Work to complete – All the data below goes into the copy word for word, but the pictures don't.

Data provided –
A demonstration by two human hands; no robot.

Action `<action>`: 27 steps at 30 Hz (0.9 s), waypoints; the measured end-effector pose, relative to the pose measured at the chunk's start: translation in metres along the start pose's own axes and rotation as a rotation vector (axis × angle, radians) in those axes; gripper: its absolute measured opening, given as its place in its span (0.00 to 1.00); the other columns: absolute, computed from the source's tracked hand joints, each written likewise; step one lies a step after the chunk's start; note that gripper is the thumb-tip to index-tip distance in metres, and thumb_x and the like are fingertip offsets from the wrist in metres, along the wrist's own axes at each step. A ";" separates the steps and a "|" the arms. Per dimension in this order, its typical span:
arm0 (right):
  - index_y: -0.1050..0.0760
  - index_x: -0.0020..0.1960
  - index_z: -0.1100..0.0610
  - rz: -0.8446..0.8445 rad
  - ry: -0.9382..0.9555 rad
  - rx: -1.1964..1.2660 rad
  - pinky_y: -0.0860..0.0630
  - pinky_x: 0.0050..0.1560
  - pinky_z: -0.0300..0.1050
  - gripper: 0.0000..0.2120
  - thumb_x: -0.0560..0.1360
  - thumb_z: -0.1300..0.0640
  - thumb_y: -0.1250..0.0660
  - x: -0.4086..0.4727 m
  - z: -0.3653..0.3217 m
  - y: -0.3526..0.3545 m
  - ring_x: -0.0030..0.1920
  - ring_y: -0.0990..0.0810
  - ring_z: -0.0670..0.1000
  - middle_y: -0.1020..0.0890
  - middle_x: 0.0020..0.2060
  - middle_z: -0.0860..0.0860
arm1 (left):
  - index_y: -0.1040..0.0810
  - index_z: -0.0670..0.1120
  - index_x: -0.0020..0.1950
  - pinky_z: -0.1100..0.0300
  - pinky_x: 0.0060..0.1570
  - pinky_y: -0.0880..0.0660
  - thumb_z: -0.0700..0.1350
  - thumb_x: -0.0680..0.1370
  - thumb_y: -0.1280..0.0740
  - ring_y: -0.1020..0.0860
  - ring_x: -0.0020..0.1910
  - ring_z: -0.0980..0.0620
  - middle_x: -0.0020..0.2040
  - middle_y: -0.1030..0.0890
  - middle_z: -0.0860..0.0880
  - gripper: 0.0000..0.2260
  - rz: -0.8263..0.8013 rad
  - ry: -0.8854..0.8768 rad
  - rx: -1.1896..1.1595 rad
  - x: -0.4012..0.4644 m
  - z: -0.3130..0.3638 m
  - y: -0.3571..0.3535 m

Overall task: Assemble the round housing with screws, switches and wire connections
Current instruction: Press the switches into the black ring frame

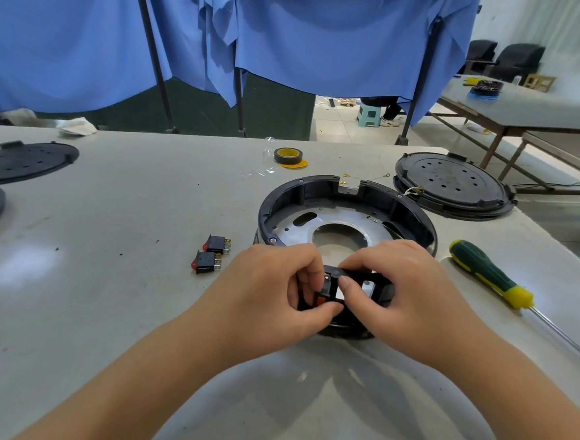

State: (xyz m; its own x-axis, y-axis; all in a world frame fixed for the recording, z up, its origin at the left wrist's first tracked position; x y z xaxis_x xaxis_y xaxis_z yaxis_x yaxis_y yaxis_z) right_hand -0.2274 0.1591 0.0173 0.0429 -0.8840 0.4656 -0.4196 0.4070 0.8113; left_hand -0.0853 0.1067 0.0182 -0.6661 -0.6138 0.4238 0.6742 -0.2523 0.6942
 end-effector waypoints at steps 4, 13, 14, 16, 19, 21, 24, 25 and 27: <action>0.21 0.41 0.48 -0.001 0.003 0.003 0.30 0.50 0.43 0.12 0.72 0.45 0.41 0.000 -0.001 0.000 0.37 0.25 0.44 0.21 0.32 0.41 | 0.26 0.50 0.35 0.74 0.29 0.33 0.47 0.66 0.23 0.24 0.26 0.58 0.29 0.22 0.54 0.11 0.024 0.017 -0.020 0.000 -0.001 0.001; 0.21 0.41 0.48 -0.010 0.001 -0.001 0.30 0.50 0.42 0.12 0.72 0.45 0.41 0.000 -0.001 0.000 0.36 0.25 0.44 0.21 0.32 0.41 | 0.26 0.50 0.35 0.75 0.29 0.35 0.45 0.67 0.23 0.24 0.26 0.58 0.27 0.23 0.55 0.11 0.060 -0.007 0.005 0.000 0.003 0.003; 0.22 0.41 0.48 -0.011 0.000 -0.001 0.30 0.50 0.42 0.12 0.72 0.45 0.41 0.000 0.000 0.000 0.36 0.25 0.44 0.21 0.32 0.41 | 0.26 0.50 0.35 0.76 0.28 0.35 0.44 0.67 0.23 0.25 0.25 0.60 0.27 0.23 0.55 0.12 0.060 -0.007 -0.002 0.000 0.003 0.003; 0.22 0.41 0.48 -0.015 -0.004 -0.002 0.30 0.50 0.42 0.12 0.72 0.45 0.41 0.001 0.000 -0.001 0.36 0.25 0.44 0.21 0.32 0.42 | 0.26 0.50 0.35 0.77 0.27 0.36 0.43 0.67 0.23 0.27 0.24 0.62 0.27 0.23 0.54 0.12 0.060 -0.004 -0.018 0.000 0.003 0.003; 0.22 0.41 0.48 -0.022 -0.009 -0.007 0.30 0.51 0.43 0.12 0.72 0.45 0.42 0.000 0.000 -0.001 0.37 0.24 0.44 0.21 0.32 0.42 | 0.26 0.51 0.35 0.76 0.27 0.35 0.43 0.68 0.23 0.25 0.26 0.59 0.28 0.22 0.54 0.12 0.045 0.002 -0.033 0.001 0.001 0.004; 0.22 0.41 0.48 -0.025 -0.011 -0.009 0.30 0.51 0.43 0.12 0.72 0.44 0.42 0.000 0.001 -0.002 0.37 0.24 0.44 0.21 0.32 0.42 | 0.26 0.51 0.36 0.75 0.28 0.34 0.43 0.68 0.23 0.24 0.27 0.58 0.28 0.22 0.54 0.12 0.050 -0.005 -0.026 0.001 0.001 0.004; 0.22 0.41 0.48 -0.022 -0.009 -0.006 0.30 0.51 0.43 0.12 0.73 0.45 0.42 0.000 0.001 -0.002 0.37 0.24 0.45 0.21 0.32 0.42 | 0.26 0.51 0.36 0.75 0.29 0.33 0.44 0.68 0.22 0.23 0.28 0.57 0.28 0.22 0.55 0.12 0.064 -0.032 0.026 0.000 0.002 0.004; 0.22 0.41 0.48 -0.020 -0.007 -0.004 0.30 0.50 0.43 0.12 0.73 0.45 0.42 0.000 0.001 -0.001 0.37 0.24 0.45 0.21 0.32 0.42 | 0.26 0.51 0.36 0.74 0.30 0.32 0.45 0.68 0.22 0.23 0.29 0.57 0.29 0.22 0.55 0.12 0.065 -0.041 0.052 0.000 0.003 0.004; 0.22 0.41 0.48 -0.019 -0.003 -0.003 0.30 0.50 0.43 0.12 0.73 0.45 0.41 0.000 0.001 -0.001 0.36 0.24 0.44 0.21 0.32 0.42 | 0.25 0.50 0.36 0.69 0.31 0.30 0.46 0.68 0.22 0.23 0.30 0.56 0.29 0.22 0.55 0.11 0.063 -0.054 0.093 0.000 0.003 0.003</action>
State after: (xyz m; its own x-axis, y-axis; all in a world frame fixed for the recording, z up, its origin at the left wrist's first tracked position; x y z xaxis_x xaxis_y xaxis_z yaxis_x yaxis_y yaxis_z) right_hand -0.2275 0.1582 0.0161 0.0477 -0.8922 0.4491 -0.4157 0.3911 0.8211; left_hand -0.0841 0.1083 0.0223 -0.6412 -0.5847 0.4971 0.6843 -0.1423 0.7152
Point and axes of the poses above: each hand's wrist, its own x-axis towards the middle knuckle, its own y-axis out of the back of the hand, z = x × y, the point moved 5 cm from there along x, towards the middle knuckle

Reply –
A demonstration by two human hands; no robot.

Action `<action>`: 27 steps at 30 Hz (0.9 s), waypoints; the measured end-effector pose, relative to the pose measured at the chunk's start: translation in metres along the start pose's own axes and rotation as a rotation vector (axis × angle, radians) in those axes; gripper: its absolute measured opening, given as its place in its span (0.00 to 1.00); the other columns: absolute, computed from the source's tracked hand joints, each written likewise; step one lies a step after the chunk's start; note that gripper is the thumb-tip to index-tip distance in metres, and thumb_x and the like are fingertip offsets from the wrist in metres, along the wrist's own axes at each step. A ";" separates the steps and a "|" the arms. Per dimension in this order, its typical span:
arm0 (right):
  - index_y: -0.1050..0.0760
  - index_x: -0.0020..0.1960
  - index_z: -0.1100..0.0610
  - rz: -0.8446..0.8445 rad
  - ry: -0.9382..0.9555 rad
  - rx: -1.1964..1.2660 rad
  - pinky_y: -0.0860..0.0630
  - pinky_x: 0.0050..0.1560
  - pinky_z: -0.0300..0.1050
  - gripper: 0.0000..0.2120
  - thumb_x: -0.0560..0.1360
  - thumb_z: -0.1300..0.0640
  - thumb_y: -0.1250..0.0660
  - x: -0.4086..0.4727 m
  - z: -0.3653..0.3217 m
  - y: -0.3526..0.3545 m
  - ring_x: -0.0030..0.1920
  - ring_y: -0.0990..0.0810
  - ring_z: -0.0670..0.1000
  - middle_y: -0.1020..0.0890
  - middle_x: 0.0020..0.2060
  - middle_z: -0.0860..0.0860
arm1 (left):
  - index_y: -0.1040..0.0810
  - index_z: -0.0670..0.1120
  - index_x: -0.0020..0.1950
  - pinky_z: -0.1100..0.0300
  - pinky_x: 0.0060..0.1570
  - pinky_y: -0.0880..0.0660
  - thumb_z: -0.0700..0.1350
  - thumb_x: -0.0680..0.1370
  - thumb_y: -0.1280..0.0740
  - ring_y: -0.1020..0.0860
  - ring_x: -0.0020..0.1910
  - ring_z: -0.0980..0.0620
  - middle_x: -0.0020..0.2040
  - middle_y: -0.1030..0.0890
  - middle_z: -0.0860..0.0880
  - gripper: 0.0000..0.2260
  - rz: -0.8263..0.8013 rad
  - ry: -0.8854..0.8768 rad
  - rx: -1.1896..1.1595 rad
  - x: -0.4012..0.4644 m
  - z: -0.3130..0.3638 m
  - y: -0.3571..0.3535 m

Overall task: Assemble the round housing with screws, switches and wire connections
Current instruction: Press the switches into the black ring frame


State: (xyz m; its own x-axis, y-axis; all in a world frame fixed for the recording, z up, its origin at the left wrist's first tracked position; x y z xaxis_x xaxis_y xaxis_z yaxis_x yaxis_y yaxis_z) right_hand -0.2274 0.1591 0.0173 0.0429 -0.8840 0.4656 -0.4196 0.4070 0.8113; left_hand -0.0853 0.1067 0.0182 -0.6661 -0.6138 0.4238 0.6742 -0.2523 0.6942
 end-effector waypoints at steps 4, 13, 14, 16, 19, 21, 24, 25 and 27: <action>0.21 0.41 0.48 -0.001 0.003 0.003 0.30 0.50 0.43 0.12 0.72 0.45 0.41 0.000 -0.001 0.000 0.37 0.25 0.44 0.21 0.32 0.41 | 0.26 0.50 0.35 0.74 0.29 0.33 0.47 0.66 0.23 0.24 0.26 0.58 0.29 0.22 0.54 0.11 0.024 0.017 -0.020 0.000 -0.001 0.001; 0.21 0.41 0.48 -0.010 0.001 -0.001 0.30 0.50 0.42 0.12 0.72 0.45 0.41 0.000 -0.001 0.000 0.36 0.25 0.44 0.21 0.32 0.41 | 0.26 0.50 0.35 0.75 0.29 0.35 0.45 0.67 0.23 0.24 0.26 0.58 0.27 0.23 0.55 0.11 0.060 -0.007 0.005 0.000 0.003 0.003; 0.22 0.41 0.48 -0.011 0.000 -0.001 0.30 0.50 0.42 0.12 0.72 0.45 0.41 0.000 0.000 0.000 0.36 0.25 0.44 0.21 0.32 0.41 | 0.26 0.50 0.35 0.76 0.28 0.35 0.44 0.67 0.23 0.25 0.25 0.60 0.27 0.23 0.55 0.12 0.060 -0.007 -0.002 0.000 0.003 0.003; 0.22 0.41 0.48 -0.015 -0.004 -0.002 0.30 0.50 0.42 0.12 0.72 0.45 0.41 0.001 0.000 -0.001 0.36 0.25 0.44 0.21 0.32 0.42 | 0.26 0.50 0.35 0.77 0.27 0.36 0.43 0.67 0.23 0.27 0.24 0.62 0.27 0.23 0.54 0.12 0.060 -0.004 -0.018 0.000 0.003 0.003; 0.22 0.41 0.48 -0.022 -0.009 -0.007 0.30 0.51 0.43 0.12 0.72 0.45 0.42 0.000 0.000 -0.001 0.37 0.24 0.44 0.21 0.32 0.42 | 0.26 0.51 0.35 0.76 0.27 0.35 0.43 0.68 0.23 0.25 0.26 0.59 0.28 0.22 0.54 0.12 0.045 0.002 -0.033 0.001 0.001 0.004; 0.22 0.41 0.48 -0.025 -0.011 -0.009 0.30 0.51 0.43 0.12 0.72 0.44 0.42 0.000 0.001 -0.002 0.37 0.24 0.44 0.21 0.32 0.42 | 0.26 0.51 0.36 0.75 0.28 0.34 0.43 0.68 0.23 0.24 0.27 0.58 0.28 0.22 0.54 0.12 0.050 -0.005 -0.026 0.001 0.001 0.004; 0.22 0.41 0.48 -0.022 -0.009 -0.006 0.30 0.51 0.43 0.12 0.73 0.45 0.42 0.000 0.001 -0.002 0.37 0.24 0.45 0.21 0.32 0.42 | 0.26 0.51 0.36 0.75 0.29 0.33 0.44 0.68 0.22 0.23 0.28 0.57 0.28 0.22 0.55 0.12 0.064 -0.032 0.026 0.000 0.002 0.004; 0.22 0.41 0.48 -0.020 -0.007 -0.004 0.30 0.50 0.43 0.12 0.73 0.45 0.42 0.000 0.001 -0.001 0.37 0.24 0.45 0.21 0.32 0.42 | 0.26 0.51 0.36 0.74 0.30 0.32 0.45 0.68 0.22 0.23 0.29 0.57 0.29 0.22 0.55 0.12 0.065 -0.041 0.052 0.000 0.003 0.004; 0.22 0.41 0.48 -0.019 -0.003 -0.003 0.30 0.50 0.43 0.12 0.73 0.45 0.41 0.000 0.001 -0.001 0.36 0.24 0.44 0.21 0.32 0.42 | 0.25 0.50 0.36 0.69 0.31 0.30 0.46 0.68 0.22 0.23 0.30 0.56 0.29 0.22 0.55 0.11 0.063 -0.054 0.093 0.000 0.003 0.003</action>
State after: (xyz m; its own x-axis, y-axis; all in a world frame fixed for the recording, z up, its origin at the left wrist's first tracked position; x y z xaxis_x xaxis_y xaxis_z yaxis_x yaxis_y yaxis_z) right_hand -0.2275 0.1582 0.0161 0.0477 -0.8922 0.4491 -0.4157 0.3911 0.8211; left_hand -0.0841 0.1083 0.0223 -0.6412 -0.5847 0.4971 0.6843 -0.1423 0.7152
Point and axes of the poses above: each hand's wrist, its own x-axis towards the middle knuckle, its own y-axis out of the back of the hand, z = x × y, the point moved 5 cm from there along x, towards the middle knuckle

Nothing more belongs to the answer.